El regreso del más puro Quentin Tarantino ya es en sí mismo un motivo para celebrar. El director que saltó a una fama impensada con Pulp Fiction y deslumbró a todo el mundo con sus dos Kill Bill, sigue haciendo gala en su última película de una forma de narrar única en su género. Planteada en 5 capítulos, la historia retrata las aventuras de un grupo de judío-americanos cuyo único propósito es amasijar nazis de las formas más crueles posibles, para luego cortarles el cuero cabelludo (a lo apache) y marcarles, cual mensaje mafioso y/o advertencia, una cruz esvástica en la frente.
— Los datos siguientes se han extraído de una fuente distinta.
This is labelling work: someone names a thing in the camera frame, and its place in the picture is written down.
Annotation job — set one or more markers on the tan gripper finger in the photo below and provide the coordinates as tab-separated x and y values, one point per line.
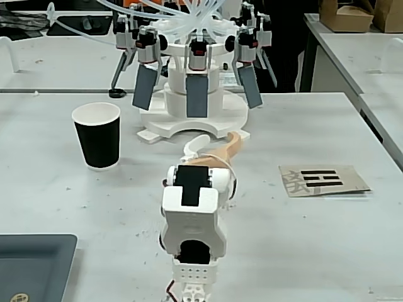
234	146

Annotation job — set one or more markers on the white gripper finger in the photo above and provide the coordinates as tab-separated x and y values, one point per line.
190	148

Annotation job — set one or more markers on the black paper cup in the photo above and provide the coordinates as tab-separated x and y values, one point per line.
99	141

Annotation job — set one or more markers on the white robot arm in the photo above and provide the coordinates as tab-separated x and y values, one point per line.
190	226

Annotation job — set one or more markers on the grey flat paddle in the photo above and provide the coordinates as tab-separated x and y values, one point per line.
144	88
250	86
196	97

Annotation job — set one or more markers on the white printed label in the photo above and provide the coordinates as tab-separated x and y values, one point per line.
227	79

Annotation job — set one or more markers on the dark thin paddle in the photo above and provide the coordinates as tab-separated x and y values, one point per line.
269	69
119	70

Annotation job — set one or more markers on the silver actuator module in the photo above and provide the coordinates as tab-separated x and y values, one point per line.
198	56
123	34
148	47
246	47
264	31

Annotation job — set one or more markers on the small black cap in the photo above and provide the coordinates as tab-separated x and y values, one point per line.
116	93

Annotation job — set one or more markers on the cardboard card with black bars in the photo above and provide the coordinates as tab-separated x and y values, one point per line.
324	181

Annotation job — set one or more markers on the person in dark clothes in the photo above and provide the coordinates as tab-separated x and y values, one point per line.
286	47

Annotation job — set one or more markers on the clear plastic tube bundle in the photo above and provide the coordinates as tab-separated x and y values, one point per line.
196	19

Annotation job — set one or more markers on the black flat tray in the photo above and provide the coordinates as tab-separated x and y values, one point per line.
78	26

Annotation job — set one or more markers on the brown cardboard box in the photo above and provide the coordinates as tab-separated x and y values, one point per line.
388	15
346	17

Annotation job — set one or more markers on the grey plastic tray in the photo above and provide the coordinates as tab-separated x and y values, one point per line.
31	264

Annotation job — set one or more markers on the dark cluttered pile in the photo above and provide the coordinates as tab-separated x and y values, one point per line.
22	22

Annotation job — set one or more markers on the round gold sticker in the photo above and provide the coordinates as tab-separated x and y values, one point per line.
19	298

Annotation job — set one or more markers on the white round pedestal device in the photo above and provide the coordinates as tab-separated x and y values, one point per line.
195	129

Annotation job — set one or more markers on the white curved bracket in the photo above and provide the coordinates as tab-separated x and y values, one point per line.
395	47
11	50
El batallón es liderado por un Brad Pitt cercano a aquel gitano de Snatch o, al momento de hacerse conocido, a ese perverso bandido de Kalifornia, con un perfecto dominio de los tiempos y de su primitivísimo acento sureño. Pero él y sus hombres no van por gloria alguna, sólo quieren hacerse temer, matan por placer, como el policía de Tarantino en Perros de la calle, encarnado entonces por Michael Madsen.
Esta trama, tildada por muchos como irrespetuosa o burlesca, termina siendo una redención para las víctimas del holocausto. Tarantino acaba contando, desde el otro lado de lo bizarro (porque vaya si el nazismo fue bizarro) y a modo de venganza, lo que podría haber pasado y lo genial que hubiese sido si pasaba. La apuesta, sin dudas, es fuerte y audaz y quizás no del todo apta para papistas, pero el resultado, visto desde el humor negro, puede terminar siendo fascinante.
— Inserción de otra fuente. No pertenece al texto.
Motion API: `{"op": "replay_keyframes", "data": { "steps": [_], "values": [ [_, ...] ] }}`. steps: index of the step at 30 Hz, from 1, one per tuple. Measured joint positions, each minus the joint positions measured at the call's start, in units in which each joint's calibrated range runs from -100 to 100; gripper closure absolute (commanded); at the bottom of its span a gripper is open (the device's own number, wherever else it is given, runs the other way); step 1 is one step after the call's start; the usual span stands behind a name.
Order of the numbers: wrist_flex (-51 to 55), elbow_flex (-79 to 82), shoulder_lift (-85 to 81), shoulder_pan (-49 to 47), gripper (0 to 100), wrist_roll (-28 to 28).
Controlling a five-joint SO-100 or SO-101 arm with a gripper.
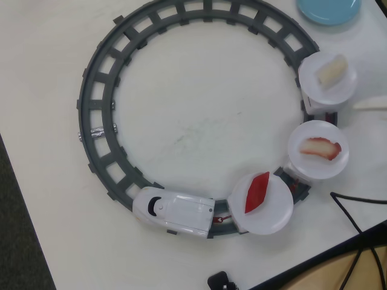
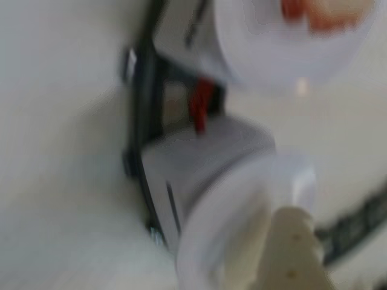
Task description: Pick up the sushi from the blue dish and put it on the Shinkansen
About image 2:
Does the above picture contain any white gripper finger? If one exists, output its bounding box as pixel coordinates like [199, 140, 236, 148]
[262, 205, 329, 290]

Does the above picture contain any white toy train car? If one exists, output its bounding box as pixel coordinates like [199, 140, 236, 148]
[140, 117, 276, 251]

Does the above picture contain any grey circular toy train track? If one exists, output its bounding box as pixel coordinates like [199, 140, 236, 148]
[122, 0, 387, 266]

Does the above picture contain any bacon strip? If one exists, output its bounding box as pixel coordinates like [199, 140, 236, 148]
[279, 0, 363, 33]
Desde el inicio mismo de la cinta, el director no esconde su intención de llenarnos las orejas de sus típicos y reiterados diálogos hilarantes, y la vista con imágenes grotescas y macabras. La música, de Ennio Morricone a David Bowie, como siempre acompaña a la perfección, y los distintos homenajes y guiños a distintos géneros y películas clásicas se repiten en otro sello inconfundible de Tarantino. Pero tal vez lo que más gratamente sorprende es que en todo momento los protagonistas hablan en el idioma en que deberían hablar (los alemanes en alemán, los italianos en italiano, los franceses en francés) y no en inglés con acentos inventados, algo tan egocéntricamente hollywoodense.
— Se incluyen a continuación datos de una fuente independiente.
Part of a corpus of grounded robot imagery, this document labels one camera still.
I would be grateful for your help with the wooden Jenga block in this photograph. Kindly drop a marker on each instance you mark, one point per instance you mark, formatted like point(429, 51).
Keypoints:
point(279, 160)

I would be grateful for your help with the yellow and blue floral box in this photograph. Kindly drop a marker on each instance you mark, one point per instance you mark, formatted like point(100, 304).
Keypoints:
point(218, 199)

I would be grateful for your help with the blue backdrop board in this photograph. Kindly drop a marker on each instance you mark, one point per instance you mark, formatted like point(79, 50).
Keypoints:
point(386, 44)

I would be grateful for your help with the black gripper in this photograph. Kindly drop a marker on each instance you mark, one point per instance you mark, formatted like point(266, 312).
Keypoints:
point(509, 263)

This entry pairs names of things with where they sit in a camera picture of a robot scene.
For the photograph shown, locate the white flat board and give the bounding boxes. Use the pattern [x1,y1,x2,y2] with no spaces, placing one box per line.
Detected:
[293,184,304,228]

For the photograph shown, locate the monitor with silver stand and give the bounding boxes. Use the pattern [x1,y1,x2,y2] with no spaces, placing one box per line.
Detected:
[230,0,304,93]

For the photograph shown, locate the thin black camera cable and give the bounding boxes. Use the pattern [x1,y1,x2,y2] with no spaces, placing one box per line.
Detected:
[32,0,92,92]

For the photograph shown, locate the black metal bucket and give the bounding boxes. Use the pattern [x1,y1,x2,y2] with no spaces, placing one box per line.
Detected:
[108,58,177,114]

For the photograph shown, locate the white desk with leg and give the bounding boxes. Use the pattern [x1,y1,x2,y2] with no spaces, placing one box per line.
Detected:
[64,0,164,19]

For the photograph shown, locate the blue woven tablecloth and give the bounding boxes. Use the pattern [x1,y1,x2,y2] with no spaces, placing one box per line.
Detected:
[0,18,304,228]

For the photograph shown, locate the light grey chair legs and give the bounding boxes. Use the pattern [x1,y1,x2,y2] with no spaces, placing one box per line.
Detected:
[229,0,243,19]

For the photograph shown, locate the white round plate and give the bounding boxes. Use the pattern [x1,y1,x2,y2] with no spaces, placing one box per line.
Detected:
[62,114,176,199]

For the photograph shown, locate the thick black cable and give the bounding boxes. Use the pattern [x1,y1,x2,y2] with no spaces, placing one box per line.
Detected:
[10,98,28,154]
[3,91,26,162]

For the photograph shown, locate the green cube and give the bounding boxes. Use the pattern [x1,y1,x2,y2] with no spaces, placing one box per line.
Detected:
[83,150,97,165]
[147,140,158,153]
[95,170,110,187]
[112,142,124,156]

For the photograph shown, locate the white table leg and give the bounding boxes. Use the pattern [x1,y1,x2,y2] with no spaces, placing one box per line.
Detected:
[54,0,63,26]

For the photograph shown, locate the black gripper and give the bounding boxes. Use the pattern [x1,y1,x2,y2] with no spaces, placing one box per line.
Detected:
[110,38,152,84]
Un párrafo aparte merece el hallazgo de Christoph Waltz, un actor enorme que en el film le pone la piel al Coronel Landa, un malo por principios, de los mejores que se han visto últimamente, que además se da el lujo de hablar en cuatro idiomas casi a la perfección. Se roba la película, así de simple. No por nada Waltz, de origen austríaco, se llevó el premio al mejor actor en el último Festival de Cannes.
El desenlace final, explosivo, operístico, termina de coronar la audacia de un director que para algunos puede haberse internado en una delicada página de la historia con una incorrección política inédita y surrealista, pero a quien no puede negársele un talento y una valentía inmensos. Un loco de los que merecen la pena.